This is more of a dialog of the process that I went through in troubleshooting an issue. This particular issue I think would be rare, as there are only a few situations where total closure from the Internet is actually required or implemented, but the process itself provides a potentially useful guide on logging and investigation of an issue end to end, from Director to delivery machine.
The error was that when you try and initiate a Remote Assistance Session from Citrix Director you get the following error after about 30 seconds:
This coincides with the following event in the Application log of the Director server:
And on the machine that you are attempting to shadow:
Troubleshooting
Start by looking in the IIS Logs on the Citrix Director server. These are in c:\inetpub\logs\LogFiles\W3SVC1. Open the most recent log file and search up from the end of the file for the following line:
‘/Director/service.svc/web/ShadowSession’

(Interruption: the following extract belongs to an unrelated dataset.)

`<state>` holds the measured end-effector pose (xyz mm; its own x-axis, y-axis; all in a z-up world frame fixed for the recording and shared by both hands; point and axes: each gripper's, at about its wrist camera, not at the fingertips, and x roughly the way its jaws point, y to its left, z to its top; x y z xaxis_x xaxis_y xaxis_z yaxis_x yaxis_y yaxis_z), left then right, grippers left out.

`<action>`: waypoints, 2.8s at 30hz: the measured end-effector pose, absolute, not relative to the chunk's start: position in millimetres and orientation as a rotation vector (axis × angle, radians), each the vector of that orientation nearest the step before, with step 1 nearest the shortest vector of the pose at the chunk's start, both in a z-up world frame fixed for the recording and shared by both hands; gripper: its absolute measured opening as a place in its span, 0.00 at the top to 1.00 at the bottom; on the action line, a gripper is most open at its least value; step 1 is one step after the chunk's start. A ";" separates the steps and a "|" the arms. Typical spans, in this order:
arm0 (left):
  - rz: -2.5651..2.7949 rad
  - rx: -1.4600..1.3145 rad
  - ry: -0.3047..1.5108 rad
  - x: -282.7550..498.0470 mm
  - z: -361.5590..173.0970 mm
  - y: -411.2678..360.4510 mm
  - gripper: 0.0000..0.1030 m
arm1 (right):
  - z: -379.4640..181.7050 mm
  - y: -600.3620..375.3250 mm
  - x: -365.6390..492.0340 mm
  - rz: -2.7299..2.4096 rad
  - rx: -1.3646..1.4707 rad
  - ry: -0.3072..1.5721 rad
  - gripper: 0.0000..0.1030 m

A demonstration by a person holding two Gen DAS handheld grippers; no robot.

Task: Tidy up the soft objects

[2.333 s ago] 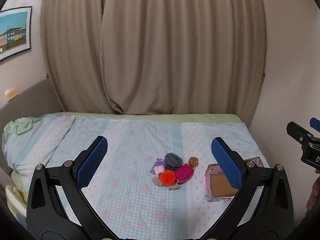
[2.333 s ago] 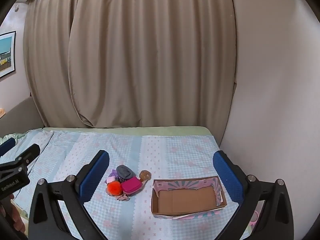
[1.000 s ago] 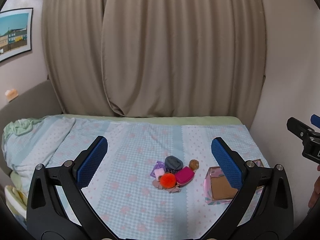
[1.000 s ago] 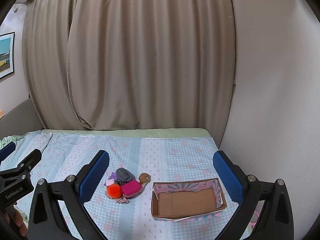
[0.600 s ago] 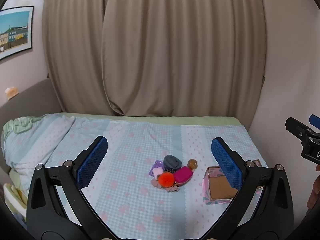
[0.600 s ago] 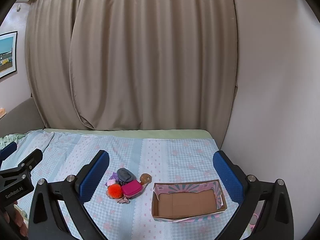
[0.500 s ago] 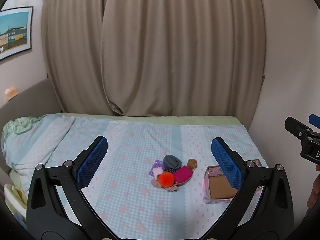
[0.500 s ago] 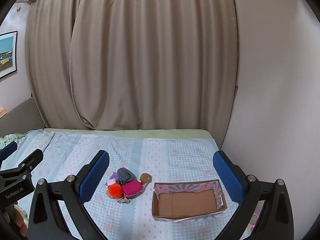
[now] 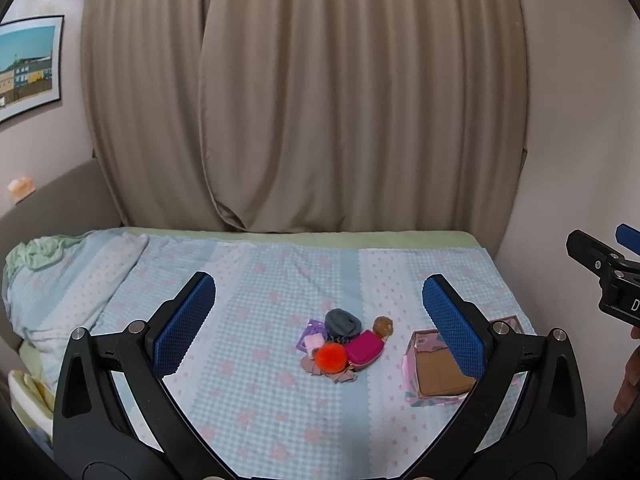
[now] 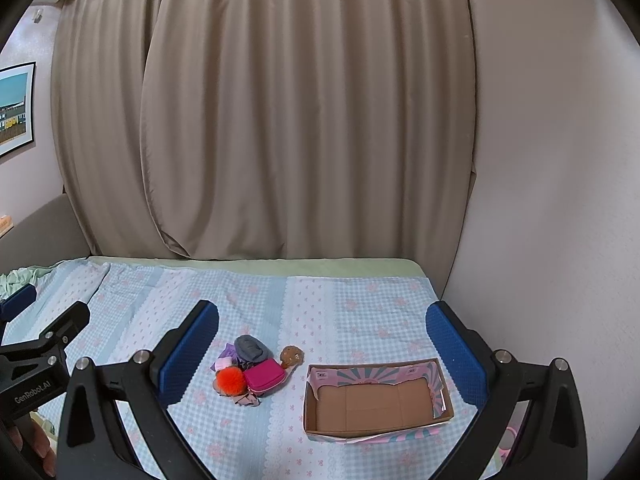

The line returned should look something like this:
2015-02-26 09:39:25 111.111.111.111 POST /Director/service.svc/web/ShadowSession - 443 username 222.222.222.222 Mozilla/5.0+(Windows+NT+6.1;+WOW64;+rv:35.0)+Gecko/20100101+Firefox/35.0 https://citrixdirector.domain.co.uk/Director/default.html?locale=en_US 500 0 0 37343
The values which we care about are the 4 space separated values at the end of the line. These 4 values correspond to the following 4 headings:
sc-status sc-substatus sc-win32-status time-taken
The SC Status of 500 means that an internal server error occurred. The last value is the time taken in milliseconds. If the value is above 30000 then the response was not received quickly enough and a timeout occurred. This timeout is the WCF timeout, which is the default of 30 seconds. In this case, the total time taken was 37343. This indicates that there was a timeout in the request.
The next step is to enable Citrix Director Logging. This will log details of all of the various calls that are made to the Desktop Delivery Controllers from the Director server. The Director server does not communicate with the Delivery machines in any way, all requests are processed by the DDC.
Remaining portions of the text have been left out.